> **INSTRUCTIONS FOR THE TASK**
Among these entries, how many lines have the string "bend" in them? Only the number is needed.
*** RECORD SET ***
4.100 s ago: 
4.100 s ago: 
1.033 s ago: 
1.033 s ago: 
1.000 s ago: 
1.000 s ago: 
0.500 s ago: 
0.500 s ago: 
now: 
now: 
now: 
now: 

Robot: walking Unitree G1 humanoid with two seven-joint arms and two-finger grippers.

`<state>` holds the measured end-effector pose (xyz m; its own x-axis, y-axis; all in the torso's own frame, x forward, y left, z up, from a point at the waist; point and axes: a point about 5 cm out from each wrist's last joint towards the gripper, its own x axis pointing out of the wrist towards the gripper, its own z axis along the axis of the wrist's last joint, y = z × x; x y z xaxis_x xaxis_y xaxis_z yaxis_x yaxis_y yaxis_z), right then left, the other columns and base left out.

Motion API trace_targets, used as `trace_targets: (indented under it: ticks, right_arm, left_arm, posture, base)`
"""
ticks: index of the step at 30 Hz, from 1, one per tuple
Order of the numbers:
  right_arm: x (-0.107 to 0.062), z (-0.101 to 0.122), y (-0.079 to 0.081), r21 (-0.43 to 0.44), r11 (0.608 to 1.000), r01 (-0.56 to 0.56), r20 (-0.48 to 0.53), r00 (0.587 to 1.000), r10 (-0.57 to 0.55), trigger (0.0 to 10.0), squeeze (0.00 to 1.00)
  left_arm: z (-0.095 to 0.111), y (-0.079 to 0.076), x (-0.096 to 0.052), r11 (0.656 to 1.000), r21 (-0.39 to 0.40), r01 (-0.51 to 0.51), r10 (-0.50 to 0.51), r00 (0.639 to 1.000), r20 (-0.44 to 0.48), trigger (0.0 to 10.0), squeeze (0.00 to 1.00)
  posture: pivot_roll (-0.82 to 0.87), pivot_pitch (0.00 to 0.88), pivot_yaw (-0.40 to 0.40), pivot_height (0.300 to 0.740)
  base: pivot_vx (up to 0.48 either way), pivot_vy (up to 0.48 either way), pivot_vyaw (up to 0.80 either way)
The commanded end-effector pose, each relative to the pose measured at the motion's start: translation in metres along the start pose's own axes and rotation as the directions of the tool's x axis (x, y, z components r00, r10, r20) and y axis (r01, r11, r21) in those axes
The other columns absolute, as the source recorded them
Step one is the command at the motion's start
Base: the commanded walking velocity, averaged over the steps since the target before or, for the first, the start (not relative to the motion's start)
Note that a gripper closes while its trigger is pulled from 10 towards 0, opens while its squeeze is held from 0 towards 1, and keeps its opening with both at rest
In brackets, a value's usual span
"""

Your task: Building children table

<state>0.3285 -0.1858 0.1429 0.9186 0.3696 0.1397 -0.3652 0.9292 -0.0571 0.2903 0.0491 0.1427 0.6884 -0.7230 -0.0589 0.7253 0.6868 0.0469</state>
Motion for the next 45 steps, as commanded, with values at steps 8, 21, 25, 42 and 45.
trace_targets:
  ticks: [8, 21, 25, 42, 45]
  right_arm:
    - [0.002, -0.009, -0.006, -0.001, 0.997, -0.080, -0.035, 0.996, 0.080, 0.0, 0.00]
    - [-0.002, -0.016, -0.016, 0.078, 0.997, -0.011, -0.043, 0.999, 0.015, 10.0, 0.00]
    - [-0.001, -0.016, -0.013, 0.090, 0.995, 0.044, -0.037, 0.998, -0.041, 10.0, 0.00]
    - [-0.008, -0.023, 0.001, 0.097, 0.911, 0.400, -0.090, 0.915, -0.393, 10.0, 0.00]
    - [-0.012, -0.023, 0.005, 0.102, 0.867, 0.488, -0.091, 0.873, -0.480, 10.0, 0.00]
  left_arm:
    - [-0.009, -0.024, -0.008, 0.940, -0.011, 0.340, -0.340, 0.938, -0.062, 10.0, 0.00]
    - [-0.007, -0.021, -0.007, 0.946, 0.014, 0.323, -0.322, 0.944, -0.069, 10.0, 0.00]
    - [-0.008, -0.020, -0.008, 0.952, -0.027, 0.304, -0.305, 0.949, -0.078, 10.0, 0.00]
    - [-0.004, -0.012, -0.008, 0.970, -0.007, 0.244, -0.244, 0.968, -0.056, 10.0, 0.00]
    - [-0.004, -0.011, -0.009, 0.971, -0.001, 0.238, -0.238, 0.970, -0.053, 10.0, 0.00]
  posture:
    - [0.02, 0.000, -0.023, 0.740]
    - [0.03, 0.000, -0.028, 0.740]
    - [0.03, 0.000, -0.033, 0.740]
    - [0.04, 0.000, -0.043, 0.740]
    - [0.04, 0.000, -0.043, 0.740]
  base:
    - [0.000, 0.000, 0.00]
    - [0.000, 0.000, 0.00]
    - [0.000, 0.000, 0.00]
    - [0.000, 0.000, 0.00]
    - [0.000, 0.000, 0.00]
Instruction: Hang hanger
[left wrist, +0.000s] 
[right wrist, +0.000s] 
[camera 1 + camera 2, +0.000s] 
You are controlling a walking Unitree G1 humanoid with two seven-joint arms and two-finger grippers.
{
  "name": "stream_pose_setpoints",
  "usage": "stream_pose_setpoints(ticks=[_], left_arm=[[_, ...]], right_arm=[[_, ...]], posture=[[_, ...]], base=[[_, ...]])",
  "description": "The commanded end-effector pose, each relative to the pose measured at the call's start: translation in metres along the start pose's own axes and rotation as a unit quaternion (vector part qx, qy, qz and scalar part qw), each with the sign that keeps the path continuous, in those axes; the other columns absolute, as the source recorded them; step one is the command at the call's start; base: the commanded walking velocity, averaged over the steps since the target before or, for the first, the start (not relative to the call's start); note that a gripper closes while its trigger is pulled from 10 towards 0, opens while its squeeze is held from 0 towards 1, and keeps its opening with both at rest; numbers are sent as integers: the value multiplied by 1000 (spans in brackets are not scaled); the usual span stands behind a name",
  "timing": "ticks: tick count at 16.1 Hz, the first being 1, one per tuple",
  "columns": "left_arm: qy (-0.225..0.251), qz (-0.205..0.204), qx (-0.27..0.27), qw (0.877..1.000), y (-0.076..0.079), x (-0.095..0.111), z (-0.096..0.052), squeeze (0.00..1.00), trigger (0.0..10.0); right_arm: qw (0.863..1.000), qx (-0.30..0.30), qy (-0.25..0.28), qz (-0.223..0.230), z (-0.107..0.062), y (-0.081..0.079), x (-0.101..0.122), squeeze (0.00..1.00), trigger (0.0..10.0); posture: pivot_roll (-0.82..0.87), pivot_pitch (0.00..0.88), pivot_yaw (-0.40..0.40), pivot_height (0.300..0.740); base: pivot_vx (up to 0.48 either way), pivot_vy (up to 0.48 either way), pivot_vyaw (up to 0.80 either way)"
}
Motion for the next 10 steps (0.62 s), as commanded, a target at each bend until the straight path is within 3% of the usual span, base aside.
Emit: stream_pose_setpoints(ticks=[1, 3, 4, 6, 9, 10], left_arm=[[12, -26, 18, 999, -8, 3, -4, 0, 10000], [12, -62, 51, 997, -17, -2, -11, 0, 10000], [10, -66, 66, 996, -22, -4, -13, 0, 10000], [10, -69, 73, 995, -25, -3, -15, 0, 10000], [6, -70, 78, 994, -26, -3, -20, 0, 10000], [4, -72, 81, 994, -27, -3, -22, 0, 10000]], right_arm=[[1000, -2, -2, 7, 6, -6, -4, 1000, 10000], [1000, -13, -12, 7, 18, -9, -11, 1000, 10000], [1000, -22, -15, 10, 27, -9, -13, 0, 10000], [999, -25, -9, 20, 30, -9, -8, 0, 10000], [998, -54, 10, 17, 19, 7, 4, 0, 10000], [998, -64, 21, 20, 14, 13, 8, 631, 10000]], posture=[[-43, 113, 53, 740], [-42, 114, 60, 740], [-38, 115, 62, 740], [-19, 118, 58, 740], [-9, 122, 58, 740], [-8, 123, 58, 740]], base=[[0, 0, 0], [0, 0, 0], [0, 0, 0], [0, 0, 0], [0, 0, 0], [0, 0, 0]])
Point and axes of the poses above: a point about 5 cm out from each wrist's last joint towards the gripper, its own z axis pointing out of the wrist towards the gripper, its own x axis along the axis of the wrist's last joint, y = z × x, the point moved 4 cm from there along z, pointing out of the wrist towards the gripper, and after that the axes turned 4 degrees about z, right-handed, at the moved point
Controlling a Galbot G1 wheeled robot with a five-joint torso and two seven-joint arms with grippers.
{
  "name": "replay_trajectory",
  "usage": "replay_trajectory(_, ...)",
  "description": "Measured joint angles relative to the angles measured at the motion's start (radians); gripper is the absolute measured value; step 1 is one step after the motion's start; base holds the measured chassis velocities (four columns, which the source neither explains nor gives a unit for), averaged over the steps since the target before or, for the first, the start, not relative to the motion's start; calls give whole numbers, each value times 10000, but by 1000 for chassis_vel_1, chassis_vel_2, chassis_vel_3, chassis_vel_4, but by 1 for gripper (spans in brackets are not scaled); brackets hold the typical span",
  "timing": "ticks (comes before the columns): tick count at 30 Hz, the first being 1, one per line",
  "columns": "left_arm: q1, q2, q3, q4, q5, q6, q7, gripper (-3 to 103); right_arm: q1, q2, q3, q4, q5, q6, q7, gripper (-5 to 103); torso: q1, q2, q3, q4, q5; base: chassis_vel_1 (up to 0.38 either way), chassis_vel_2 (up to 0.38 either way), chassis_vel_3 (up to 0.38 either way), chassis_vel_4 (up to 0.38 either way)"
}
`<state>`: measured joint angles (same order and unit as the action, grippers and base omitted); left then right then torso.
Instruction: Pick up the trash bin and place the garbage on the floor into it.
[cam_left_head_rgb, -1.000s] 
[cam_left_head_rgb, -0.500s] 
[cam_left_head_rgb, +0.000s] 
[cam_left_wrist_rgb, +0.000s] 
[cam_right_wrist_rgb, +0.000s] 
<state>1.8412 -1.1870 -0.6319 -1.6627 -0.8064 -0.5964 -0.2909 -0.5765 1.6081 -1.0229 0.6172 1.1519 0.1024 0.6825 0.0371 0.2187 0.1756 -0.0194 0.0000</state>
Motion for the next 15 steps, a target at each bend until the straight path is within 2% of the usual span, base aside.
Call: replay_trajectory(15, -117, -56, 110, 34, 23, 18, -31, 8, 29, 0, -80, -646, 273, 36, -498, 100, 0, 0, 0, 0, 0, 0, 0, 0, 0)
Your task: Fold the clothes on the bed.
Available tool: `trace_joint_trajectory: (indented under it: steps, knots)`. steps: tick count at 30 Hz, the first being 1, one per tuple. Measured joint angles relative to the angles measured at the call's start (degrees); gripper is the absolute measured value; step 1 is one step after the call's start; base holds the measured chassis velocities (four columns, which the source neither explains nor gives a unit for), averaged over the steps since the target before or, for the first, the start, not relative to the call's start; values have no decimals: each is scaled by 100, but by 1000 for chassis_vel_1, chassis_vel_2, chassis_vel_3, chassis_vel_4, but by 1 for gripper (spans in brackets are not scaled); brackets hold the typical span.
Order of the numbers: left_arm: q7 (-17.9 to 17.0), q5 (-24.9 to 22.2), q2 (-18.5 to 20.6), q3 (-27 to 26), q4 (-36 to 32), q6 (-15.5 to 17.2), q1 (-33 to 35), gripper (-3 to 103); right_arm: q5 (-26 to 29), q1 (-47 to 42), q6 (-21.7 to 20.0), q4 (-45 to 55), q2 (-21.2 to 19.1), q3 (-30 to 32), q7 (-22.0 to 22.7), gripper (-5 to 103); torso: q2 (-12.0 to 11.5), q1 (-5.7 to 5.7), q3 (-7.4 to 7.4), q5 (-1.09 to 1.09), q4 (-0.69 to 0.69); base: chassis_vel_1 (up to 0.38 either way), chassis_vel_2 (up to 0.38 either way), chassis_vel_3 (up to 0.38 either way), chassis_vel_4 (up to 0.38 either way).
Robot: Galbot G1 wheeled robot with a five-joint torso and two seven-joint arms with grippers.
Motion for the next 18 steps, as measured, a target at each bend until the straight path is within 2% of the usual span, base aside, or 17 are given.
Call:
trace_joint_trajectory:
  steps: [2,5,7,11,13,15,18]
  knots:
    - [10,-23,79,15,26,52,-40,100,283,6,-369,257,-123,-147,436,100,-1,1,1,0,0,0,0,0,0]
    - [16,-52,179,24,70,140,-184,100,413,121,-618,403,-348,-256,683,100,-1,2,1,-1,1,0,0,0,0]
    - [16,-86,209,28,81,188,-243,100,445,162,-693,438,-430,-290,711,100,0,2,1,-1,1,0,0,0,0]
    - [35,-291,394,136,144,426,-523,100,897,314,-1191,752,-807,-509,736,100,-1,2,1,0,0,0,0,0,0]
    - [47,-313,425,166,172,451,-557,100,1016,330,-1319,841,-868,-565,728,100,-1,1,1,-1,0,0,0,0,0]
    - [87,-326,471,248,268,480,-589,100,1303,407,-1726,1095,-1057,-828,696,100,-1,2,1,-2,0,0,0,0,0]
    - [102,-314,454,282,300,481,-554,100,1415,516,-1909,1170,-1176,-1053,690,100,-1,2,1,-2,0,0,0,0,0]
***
> **REPLY**
3